[Brief] Considering only lines that hold the word "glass", report how many there are in the listing below, as a single number.

── Material to process

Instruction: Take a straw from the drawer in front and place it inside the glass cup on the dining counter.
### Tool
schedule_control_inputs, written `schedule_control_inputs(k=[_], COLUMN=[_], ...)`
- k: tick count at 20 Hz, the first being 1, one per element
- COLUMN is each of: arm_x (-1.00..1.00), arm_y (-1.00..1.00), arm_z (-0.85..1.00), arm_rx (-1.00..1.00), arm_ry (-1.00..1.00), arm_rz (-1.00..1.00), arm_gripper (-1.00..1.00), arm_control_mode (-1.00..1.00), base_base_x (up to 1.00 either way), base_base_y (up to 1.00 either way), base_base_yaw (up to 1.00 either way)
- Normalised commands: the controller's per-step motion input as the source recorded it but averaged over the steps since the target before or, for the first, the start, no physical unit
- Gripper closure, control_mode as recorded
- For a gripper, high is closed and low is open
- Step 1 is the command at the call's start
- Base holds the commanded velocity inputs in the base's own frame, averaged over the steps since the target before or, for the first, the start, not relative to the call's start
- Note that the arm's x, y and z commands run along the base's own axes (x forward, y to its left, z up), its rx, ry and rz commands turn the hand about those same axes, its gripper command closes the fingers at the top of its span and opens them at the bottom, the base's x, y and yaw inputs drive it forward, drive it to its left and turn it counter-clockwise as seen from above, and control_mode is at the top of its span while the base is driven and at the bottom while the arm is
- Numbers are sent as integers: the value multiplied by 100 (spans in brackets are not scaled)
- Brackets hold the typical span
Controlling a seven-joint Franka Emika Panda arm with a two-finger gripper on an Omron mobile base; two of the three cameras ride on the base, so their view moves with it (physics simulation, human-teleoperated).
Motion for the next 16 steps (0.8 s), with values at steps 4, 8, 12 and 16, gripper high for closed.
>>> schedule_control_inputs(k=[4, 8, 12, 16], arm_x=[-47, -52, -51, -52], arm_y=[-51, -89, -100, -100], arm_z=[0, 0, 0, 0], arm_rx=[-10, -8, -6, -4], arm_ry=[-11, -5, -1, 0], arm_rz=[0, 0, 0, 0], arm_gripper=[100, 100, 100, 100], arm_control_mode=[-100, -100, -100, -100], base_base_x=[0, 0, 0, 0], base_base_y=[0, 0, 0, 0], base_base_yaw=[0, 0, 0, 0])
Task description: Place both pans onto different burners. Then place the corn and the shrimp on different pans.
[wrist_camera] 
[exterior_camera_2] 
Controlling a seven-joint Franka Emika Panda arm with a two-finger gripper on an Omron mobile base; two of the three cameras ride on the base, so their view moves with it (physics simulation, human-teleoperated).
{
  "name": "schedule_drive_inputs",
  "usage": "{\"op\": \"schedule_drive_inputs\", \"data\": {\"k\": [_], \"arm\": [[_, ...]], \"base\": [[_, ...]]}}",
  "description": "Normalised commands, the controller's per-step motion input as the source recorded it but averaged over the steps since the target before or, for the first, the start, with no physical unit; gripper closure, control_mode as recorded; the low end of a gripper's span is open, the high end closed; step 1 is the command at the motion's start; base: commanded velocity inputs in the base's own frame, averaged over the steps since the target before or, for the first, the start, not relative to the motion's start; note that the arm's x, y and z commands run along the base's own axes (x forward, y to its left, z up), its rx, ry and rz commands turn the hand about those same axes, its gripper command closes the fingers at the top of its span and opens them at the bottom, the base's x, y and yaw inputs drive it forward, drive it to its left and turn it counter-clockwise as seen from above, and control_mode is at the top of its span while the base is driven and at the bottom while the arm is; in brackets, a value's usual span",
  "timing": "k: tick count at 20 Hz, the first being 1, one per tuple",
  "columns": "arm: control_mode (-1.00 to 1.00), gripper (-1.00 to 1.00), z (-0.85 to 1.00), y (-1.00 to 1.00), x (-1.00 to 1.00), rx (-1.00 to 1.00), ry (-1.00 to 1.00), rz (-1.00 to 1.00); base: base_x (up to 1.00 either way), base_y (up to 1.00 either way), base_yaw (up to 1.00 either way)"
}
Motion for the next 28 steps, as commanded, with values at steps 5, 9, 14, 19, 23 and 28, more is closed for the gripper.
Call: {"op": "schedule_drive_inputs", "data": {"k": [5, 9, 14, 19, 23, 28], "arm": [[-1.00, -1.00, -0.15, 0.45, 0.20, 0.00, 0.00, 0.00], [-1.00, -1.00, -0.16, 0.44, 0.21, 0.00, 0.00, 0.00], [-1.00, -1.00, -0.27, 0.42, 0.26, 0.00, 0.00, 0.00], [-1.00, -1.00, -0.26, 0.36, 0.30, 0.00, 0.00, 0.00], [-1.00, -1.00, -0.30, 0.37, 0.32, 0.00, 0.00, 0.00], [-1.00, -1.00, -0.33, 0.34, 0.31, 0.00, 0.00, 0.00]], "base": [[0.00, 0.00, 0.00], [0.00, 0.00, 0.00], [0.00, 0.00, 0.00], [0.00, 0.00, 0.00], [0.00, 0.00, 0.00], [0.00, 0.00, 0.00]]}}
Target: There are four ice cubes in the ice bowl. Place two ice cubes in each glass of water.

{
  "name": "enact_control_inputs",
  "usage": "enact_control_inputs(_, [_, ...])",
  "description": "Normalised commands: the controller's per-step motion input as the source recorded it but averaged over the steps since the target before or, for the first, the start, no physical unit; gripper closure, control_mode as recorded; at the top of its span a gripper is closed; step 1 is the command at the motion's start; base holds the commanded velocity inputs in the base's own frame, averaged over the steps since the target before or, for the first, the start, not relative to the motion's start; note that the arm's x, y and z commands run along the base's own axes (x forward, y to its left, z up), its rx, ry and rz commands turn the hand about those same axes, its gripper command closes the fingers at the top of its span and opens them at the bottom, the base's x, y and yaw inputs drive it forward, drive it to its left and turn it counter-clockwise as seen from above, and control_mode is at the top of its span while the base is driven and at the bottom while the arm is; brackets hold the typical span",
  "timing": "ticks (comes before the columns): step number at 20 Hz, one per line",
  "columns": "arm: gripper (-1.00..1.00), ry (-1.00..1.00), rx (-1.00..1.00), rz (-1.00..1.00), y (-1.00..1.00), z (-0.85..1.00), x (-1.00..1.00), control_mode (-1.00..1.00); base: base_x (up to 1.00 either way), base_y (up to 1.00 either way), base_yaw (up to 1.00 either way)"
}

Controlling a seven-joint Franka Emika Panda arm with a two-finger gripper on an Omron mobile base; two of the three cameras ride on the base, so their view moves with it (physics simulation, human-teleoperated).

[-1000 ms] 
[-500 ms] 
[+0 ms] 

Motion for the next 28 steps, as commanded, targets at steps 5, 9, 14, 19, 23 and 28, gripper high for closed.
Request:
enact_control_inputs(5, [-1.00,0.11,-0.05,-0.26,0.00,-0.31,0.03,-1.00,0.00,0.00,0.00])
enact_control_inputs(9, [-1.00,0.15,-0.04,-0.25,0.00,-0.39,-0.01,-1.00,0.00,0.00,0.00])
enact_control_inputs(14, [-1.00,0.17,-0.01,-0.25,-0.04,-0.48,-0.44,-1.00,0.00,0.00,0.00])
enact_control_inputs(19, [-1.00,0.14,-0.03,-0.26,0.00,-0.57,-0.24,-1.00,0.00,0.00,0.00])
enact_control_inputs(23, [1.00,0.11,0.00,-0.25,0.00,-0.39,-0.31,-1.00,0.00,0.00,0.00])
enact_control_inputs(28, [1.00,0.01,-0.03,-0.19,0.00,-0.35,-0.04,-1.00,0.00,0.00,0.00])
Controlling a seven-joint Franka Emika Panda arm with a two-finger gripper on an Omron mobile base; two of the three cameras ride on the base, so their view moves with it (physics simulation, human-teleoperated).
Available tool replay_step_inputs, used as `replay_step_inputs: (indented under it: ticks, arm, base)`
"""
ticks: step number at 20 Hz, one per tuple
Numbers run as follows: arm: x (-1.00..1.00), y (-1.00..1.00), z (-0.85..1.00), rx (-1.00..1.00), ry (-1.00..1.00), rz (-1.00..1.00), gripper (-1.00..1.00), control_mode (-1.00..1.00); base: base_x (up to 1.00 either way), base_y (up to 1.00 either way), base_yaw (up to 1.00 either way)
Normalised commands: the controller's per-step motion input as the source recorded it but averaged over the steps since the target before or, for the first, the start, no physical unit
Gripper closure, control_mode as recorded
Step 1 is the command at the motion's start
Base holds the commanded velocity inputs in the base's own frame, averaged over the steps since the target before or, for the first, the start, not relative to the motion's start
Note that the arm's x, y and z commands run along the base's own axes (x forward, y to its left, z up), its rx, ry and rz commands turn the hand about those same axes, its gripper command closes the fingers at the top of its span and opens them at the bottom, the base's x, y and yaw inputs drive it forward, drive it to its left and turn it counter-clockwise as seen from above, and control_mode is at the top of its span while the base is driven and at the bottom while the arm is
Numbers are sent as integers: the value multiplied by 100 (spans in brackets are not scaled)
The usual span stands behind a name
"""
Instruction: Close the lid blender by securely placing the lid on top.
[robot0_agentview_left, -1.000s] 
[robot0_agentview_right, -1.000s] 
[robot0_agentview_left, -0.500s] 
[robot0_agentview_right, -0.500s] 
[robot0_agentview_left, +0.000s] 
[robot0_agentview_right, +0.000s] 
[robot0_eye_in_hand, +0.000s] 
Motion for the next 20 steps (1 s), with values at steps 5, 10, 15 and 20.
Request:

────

[Reply to the exercise] 2